William Warner

Robert Carruthers, in Chambers's Cyclopaedia of English Literature, 3rd ed. (1876; 1879) 1:178.

A rhyming history entitled Albion's England, was published in 1586, by WILLIAM WARNER (1558-1609), an attorney of the Common Pleas. It was admired in its own day, and is said to have supplanted in popularity the Mirror for Magistrates. The poem is written in the long fourteen-syllable verse, but is tedious and monotonous.

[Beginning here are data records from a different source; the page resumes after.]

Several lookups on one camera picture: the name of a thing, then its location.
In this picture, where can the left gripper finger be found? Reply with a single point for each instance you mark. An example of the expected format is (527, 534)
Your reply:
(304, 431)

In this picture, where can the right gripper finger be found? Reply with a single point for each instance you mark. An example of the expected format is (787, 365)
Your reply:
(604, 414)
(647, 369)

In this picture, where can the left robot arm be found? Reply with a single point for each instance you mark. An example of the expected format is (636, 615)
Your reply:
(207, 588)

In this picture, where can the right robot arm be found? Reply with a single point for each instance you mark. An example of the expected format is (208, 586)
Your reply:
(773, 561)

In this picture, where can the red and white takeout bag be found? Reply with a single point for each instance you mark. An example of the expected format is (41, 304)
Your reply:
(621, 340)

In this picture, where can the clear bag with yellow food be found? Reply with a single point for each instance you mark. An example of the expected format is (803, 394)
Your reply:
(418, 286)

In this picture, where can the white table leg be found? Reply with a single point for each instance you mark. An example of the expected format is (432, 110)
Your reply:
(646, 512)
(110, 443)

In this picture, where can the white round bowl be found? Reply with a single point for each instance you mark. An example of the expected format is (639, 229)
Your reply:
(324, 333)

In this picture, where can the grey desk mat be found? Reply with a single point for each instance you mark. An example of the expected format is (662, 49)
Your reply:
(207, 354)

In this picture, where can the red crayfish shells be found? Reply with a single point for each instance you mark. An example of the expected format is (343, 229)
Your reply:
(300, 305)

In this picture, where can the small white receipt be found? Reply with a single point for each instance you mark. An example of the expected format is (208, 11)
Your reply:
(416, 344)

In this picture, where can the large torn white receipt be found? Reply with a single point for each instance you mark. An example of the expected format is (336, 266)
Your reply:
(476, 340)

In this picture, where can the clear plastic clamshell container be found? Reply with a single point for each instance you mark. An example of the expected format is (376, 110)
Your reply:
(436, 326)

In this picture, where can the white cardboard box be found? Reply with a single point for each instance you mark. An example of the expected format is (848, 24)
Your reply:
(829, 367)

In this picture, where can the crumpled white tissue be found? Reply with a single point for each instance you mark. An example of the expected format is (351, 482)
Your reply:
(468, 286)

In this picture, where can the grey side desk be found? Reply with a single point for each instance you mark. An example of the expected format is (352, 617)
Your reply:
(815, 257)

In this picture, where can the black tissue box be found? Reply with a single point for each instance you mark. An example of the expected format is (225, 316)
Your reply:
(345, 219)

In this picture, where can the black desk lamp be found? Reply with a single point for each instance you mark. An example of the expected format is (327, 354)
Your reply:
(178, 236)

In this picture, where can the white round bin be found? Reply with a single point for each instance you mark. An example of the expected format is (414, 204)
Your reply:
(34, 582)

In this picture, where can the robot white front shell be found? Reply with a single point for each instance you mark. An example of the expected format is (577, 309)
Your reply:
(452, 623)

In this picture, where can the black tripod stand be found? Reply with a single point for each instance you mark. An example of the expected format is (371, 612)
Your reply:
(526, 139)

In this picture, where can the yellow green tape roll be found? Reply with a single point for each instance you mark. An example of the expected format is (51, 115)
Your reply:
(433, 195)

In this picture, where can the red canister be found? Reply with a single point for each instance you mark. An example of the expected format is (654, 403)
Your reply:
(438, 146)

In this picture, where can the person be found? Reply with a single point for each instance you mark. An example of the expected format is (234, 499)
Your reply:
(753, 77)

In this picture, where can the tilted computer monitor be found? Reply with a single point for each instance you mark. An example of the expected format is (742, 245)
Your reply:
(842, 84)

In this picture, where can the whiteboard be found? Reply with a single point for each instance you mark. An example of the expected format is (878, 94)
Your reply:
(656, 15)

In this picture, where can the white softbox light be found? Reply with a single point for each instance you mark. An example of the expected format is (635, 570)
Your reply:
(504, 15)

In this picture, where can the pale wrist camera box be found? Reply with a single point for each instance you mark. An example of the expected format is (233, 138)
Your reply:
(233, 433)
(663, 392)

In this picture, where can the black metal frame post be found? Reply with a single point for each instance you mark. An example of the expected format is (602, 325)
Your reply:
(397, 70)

A few lines will shew the style of the poem:

Then choose a shepherd; with the sun he doth his flock unfold,
And all the day on hill or plain be merry chat can hold:
And with the sun doth fold again: then jogging home betime,
He turns a crab, or tunes a round, or sings some merry rhyme;
Nor lacks he gleeful tales to tell, whilst that the bowl doth trot:
And sitteth singing care away, till he to bed hath got.
There sleeps he soundly all the night, forgetting morrow cares,
Nor fears he blasting of his corn, or wasting of his wares,
Or storms by sea, or stirs on land, or crack of credit lost,
Nor spending franklier than his flock shall still defray the cost.
Well wot I, sooth they say, that say, more quiet nights and days
The shepherd sleeps and wakes than he whose cattle he doth graze.